The question, of course, is "what is consciousness?". You can ask it of
yourself, but you can't really ask anybody else about it, because, as of
this moment in time, there is absolutely no way for you to know whether
anyone else you meet is actually conscious. You (presumably!) know of
your own experience that you are conscious, and that you are aware --
but that proves nothing about any other being.
This isn't a trivial question. Assume for the moment that humans are
basically alike, and so all of them must be "conscious". Now ask
youself if chimpanzees, our closest non-human relatives, are conscious.
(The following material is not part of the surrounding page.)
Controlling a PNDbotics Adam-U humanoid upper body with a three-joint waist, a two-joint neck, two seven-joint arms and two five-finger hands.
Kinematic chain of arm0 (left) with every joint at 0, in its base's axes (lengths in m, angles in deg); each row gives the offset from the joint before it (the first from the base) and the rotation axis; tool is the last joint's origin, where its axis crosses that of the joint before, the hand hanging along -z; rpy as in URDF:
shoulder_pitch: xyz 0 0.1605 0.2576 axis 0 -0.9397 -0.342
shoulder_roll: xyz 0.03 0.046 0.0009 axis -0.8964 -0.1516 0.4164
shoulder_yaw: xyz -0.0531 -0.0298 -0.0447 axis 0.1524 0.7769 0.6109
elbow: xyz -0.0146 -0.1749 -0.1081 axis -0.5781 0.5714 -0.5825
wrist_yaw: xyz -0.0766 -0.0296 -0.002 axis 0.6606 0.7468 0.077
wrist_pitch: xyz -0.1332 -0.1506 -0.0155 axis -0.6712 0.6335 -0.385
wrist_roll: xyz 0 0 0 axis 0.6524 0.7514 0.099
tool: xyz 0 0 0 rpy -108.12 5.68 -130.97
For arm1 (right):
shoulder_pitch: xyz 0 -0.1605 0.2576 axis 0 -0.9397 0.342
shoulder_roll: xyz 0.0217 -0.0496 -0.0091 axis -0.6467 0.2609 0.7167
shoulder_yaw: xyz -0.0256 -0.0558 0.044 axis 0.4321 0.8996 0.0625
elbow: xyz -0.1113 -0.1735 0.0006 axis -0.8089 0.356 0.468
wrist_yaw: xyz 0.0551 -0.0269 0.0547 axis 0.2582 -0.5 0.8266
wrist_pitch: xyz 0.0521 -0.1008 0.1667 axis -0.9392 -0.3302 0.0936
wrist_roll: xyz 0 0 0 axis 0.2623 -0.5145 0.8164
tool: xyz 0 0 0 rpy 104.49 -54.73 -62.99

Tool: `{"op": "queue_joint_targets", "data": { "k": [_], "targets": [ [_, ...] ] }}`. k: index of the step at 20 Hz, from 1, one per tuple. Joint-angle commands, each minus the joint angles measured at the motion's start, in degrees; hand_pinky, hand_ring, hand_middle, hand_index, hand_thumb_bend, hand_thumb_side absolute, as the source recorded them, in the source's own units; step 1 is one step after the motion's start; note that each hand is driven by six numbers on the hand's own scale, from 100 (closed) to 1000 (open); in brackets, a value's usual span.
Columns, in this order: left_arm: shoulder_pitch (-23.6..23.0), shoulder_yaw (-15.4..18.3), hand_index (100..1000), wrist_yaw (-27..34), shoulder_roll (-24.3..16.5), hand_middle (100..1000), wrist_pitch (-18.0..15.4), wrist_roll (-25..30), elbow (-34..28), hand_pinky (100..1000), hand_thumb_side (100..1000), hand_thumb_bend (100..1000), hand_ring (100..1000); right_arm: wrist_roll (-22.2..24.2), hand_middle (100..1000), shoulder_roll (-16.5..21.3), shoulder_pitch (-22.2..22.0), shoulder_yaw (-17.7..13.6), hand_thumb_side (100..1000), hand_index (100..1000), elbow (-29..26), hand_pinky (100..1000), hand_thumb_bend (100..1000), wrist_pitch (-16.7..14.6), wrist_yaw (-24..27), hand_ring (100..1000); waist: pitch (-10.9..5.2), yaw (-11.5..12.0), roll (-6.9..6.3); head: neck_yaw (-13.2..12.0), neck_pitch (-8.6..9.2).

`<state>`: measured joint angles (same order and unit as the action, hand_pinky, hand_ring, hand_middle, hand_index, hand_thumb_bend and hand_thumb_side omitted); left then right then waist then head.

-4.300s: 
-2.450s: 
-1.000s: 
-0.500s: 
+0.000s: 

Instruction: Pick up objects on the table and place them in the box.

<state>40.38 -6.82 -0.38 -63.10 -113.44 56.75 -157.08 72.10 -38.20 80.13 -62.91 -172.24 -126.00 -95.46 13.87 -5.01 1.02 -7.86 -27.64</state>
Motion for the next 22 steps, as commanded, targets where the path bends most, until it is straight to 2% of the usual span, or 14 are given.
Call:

Then, how about dogs? Cats? Mice? Fish? Cicadas? Cockroaches? How
about rotifers? Plants? Amoebas? Did we cross a line there? If so,
where was that line?
It's easy to assert that the last two can't be conscious because they
have no nervous systems, but then, what causes a nervous system to be
"conscious"? I have little doubt that neural net programs, running on
ever faster hardware with ever larger memory systems, will eventually
produce an entity that can pass the Turing test, probably in the next
couple decades. Maybe Cyc will do it sooner. Will that entity be
"conscious"? I don't think so. But OTOH I know at least one
intelligent person who _does_ think so. The fascinating point of all
this is that there is, at this time, absolutely no known way to resolve
this!
The standard copout is "Question is unanswerable => question is
meaningless" -- you must have framed it wrong. In this case I think the
copout is incorrect: There's something going on in our heads that we
haven't tracked down, and, it seems to me, it's something we still have
no clue at all about.
The day we can imagine how to build a gedanken machine that would
reliably detect "consciousness", we will have made some progress in
understanding it. Until then discussions of consciousness are likely to
remain reminiscent of Greek philosophers discussing the possible
existence of "atoms". And until then, it will remain impossible to
determine if someone experiencing "dissociation" (or whatever the
technical term for that strange state is) has actually lost
"consciousness" or is merely feeling weird.
(Of course the fundamentalist members of the group no doubt feel they
already know the answers. It shouldn't take more than a few seconds to
see the problem with that position, however.)